## Instructions to follow
Give again, exactly as written, each line of the material below starting at the line that contains "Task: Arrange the" and ending at the line that contains "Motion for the". Both ends count, and no other line does.

## Input data
☆ ☆ ☆ ☆

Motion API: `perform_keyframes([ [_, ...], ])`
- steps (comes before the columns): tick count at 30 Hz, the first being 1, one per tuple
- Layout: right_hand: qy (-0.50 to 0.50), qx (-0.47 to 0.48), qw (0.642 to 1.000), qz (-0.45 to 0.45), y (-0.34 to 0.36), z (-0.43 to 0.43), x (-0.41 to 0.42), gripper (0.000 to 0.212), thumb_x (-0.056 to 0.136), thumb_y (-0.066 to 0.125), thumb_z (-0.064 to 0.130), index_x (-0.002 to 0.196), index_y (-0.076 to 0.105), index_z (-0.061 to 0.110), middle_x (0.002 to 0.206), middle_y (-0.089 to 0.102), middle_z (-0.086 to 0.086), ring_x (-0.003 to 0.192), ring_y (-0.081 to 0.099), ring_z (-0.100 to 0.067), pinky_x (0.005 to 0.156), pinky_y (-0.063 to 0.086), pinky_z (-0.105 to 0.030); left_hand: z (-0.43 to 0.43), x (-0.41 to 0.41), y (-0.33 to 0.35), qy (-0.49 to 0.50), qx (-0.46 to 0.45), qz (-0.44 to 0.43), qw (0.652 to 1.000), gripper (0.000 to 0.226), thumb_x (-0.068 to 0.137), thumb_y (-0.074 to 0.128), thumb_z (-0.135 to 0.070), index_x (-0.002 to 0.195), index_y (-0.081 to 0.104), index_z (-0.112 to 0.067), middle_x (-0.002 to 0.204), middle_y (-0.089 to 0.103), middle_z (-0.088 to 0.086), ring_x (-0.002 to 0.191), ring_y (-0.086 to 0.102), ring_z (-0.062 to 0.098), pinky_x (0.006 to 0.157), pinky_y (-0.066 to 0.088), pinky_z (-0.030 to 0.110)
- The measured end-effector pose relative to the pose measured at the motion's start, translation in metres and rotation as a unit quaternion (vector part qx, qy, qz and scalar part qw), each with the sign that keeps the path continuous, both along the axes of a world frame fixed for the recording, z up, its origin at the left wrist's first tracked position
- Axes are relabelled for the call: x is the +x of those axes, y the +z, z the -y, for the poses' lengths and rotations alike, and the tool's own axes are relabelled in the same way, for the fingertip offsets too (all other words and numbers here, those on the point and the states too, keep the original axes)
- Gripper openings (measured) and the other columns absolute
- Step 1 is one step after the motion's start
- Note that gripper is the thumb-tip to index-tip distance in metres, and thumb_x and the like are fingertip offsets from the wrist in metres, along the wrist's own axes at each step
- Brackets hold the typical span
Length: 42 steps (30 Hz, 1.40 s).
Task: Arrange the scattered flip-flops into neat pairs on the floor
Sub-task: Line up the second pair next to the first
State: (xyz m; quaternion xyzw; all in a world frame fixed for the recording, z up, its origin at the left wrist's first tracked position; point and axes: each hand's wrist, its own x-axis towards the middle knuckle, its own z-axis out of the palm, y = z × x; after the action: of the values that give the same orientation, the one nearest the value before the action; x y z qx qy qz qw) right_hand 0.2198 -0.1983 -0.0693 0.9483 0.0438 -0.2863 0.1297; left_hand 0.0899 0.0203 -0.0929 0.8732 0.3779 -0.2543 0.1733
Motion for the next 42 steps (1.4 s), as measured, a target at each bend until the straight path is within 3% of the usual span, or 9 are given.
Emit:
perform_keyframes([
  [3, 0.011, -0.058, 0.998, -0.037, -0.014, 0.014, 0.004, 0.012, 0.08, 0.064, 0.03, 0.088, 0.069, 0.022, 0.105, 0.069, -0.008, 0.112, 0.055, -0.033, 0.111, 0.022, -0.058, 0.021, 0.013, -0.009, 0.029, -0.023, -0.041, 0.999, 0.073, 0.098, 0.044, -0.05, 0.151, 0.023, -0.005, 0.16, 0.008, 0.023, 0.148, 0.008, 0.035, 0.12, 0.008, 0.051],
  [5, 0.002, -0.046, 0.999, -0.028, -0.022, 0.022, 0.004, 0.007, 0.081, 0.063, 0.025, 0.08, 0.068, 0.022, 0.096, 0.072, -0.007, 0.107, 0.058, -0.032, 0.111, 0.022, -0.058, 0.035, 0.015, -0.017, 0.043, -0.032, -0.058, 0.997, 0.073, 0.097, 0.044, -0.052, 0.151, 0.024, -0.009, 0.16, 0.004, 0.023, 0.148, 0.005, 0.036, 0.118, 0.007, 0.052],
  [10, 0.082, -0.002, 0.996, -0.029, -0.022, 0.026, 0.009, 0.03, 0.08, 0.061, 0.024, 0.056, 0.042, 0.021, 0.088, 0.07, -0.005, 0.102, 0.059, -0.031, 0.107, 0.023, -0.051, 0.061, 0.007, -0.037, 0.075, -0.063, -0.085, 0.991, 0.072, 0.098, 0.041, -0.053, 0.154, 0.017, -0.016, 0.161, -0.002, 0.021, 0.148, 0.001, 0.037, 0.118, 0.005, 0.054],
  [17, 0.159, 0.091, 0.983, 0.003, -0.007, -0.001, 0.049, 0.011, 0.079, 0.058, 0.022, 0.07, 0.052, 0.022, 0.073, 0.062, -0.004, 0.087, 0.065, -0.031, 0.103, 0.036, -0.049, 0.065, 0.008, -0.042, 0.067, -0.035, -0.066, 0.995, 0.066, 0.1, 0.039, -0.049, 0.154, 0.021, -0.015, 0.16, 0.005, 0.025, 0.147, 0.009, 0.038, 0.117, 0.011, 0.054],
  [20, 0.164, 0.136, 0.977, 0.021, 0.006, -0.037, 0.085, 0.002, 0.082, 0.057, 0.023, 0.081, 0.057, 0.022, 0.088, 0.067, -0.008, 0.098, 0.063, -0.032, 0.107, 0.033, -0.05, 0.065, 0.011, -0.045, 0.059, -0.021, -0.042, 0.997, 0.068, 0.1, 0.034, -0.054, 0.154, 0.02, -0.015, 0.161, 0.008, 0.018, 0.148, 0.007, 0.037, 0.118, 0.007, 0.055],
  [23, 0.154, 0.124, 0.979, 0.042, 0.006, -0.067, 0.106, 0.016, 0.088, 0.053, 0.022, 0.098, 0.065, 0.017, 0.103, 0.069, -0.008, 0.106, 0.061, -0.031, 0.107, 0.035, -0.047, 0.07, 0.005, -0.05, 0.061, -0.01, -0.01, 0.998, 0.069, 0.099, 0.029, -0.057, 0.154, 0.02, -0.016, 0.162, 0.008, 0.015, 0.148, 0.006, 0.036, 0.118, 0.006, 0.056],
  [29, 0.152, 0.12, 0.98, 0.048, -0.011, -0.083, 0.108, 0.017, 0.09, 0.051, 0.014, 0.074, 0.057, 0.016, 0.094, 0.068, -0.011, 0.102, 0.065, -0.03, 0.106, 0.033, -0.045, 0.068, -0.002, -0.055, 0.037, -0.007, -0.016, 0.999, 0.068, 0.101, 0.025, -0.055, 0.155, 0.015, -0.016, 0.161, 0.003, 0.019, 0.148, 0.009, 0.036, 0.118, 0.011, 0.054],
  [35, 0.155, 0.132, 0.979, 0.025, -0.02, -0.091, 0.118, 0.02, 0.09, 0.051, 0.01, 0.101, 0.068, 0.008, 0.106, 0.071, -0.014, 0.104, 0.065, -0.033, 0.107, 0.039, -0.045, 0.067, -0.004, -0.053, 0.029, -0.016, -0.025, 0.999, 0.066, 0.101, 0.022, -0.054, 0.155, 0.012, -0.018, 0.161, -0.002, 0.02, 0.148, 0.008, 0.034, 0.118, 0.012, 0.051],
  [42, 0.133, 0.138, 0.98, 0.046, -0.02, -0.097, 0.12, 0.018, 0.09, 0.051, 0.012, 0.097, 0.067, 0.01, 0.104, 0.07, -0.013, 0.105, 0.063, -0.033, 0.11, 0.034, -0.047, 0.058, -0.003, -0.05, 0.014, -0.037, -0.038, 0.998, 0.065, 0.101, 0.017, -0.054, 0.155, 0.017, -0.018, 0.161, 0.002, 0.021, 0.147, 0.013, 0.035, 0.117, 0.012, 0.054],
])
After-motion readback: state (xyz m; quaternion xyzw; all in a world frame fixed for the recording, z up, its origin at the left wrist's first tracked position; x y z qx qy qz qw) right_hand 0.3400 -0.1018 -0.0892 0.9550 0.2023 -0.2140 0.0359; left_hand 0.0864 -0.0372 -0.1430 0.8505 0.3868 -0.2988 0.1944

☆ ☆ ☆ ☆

## Problem solution
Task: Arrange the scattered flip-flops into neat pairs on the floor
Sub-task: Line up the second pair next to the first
State: (xyz m; quaternion xyzw; all in a world frame fixed for the recording, z up, its origin at the left wrist's first tracked position; point and axes: each hand's wrist, its own x-axis towards the middle knuckle, its own z-axis out of the palm, y = z × x; after the action: of the values that give the same orientation, the one nearest the value before the action; x y z qx qy qz qw) right_hand 0.2198 -0.1983 -0.0693 0.9483 0.0438 -0.2863 0.1297; left_hand 0.0899 0.0203 -0.0929 0.8732 0.3779 -0.2543 0.1733
Motion for the next 42 steps (1.4 s), as measured, a target at each bend until the straight path is within 3% of the usual span, or 9 are given.

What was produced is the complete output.